**Work to be completed**
The data below should be restated word for word, with every picture omitted.

**The data**
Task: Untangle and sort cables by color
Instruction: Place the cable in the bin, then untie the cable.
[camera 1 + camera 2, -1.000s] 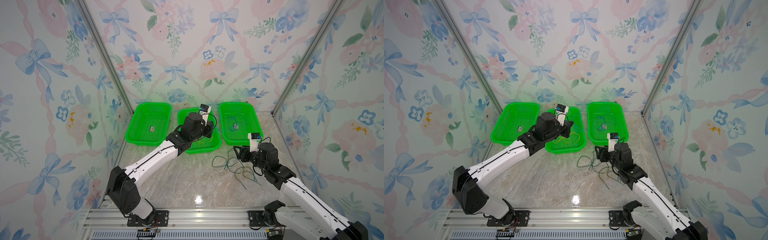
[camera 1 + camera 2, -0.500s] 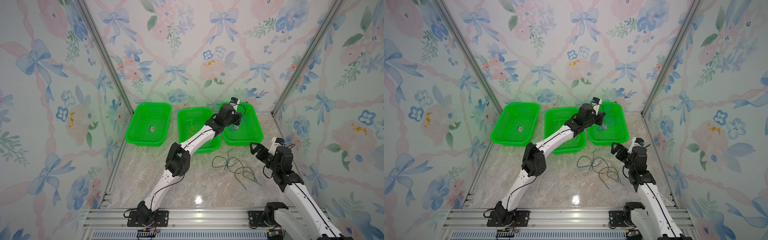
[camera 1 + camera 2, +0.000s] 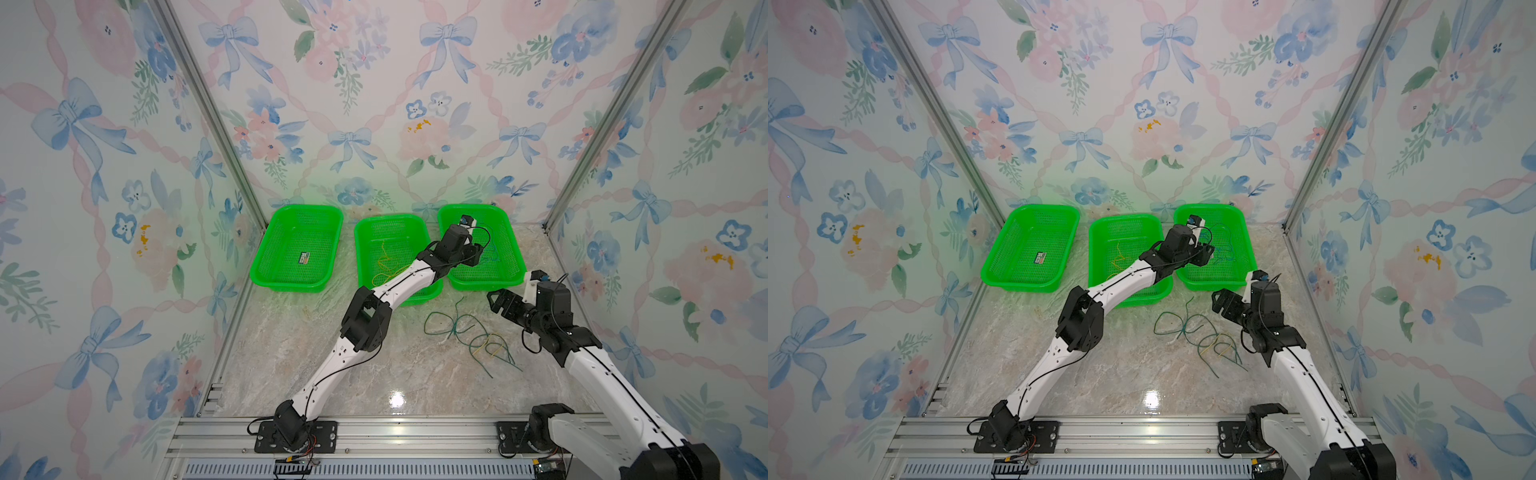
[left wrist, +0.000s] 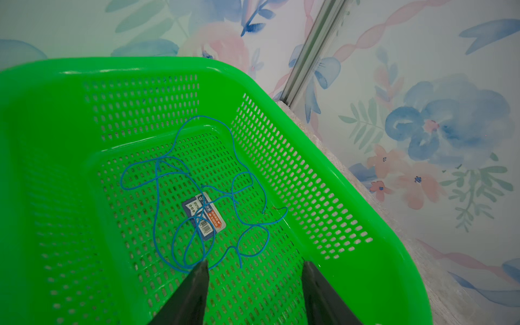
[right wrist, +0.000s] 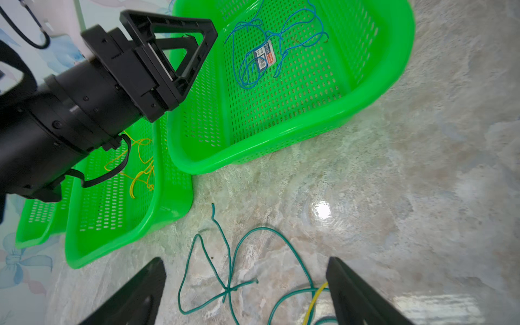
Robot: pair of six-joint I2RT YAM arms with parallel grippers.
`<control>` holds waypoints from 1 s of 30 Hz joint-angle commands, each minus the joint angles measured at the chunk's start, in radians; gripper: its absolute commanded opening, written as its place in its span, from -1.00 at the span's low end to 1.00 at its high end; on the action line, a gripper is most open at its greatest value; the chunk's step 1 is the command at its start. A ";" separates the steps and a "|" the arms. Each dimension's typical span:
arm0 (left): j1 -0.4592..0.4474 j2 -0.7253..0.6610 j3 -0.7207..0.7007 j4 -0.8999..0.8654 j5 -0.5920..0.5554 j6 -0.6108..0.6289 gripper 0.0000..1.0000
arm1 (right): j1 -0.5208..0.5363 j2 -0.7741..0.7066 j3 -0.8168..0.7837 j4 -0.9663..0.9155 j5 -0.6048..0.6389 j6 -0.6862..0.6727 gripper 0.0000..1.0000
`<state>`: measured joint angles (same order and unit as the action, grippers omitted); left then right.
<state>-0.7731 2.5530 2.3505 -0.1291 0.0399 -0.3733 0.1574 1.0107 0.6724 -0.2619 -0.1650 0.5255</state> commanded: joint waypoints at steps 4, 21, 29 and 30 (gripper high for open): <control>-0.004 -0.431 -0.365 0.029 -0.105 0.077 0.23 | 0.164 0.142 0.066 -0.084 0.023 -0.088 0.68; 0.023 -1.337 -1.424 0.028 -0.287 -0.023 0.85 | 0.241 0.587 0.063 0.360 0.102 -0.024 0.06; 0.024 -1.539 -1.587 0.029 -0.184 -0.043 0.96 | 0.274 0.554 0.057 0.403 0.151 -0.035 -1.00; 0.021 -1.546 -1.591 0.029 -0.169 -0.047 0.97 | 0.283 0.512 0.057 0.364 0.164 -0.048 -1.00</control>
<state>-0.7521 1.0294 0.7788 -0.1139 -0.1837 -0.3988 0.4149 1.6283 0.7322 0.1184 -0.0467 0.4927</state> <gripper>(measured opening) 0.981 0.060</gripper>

**Exercise output**
Task: Untangle and sort cables by color
Instruction: Place the cable in the bin, then untie the cable.
[camera 1 + camera 2, -1.000s] 
[camera 1 + camera 2, -0.500s] 
[camera 1 + camera 2, +0.000s] 
[left wrist, +0.000s] 
[right wrist, +0.000s] 
Robot: pair of six-joint I2RT YAM arms with parallel grippers.
`<control>` holds waypoints from 1 s of 30 Hz joint-angle commands, each minus the joint angles measured at the chunk's start, in radians; gripper: its absolute commanded opening, written as its place in its span, from -1.00 at the span's low end to 1.00 at its high end; on the action line, a gripper is most open at its greatest value; the chunk's step 1 is the command at its start. A ";" separates the steps and a "|" the arms. Each dimension's typical span:
arm0 (left): j1 -0.4592..0.4474 j2 -0.7253..0.6610 j3 -0.7207..0.7007 j4 -0.8999..0.8654 j5 -0.5920..0.5554 j6 -0.6108..0.6289 gripper 0.0000..1.0000
arm1 (right): j1 -0.5208..0.5363 j2 -0.7741..0.7066 j3 -0.8168..0.7837 j4 -0.9663..0.9155 j5 -0.6048..0.6389 j6 -0.6862..0.6727 gripper 0.0000..1.0000
`<state>`: measured joint angles (same order and unit as the action, grippers omitted); left then right.
<state>-0.7731 2.5530 2.3505 -0.1291 0.0399 -0.3733 0.1574 1.0107 0.6724 -0.2619 -0.1650 0.5255</state> commanded: joint waypoints at steps 4, 21, 29 and 30 (gripper high for open): <control>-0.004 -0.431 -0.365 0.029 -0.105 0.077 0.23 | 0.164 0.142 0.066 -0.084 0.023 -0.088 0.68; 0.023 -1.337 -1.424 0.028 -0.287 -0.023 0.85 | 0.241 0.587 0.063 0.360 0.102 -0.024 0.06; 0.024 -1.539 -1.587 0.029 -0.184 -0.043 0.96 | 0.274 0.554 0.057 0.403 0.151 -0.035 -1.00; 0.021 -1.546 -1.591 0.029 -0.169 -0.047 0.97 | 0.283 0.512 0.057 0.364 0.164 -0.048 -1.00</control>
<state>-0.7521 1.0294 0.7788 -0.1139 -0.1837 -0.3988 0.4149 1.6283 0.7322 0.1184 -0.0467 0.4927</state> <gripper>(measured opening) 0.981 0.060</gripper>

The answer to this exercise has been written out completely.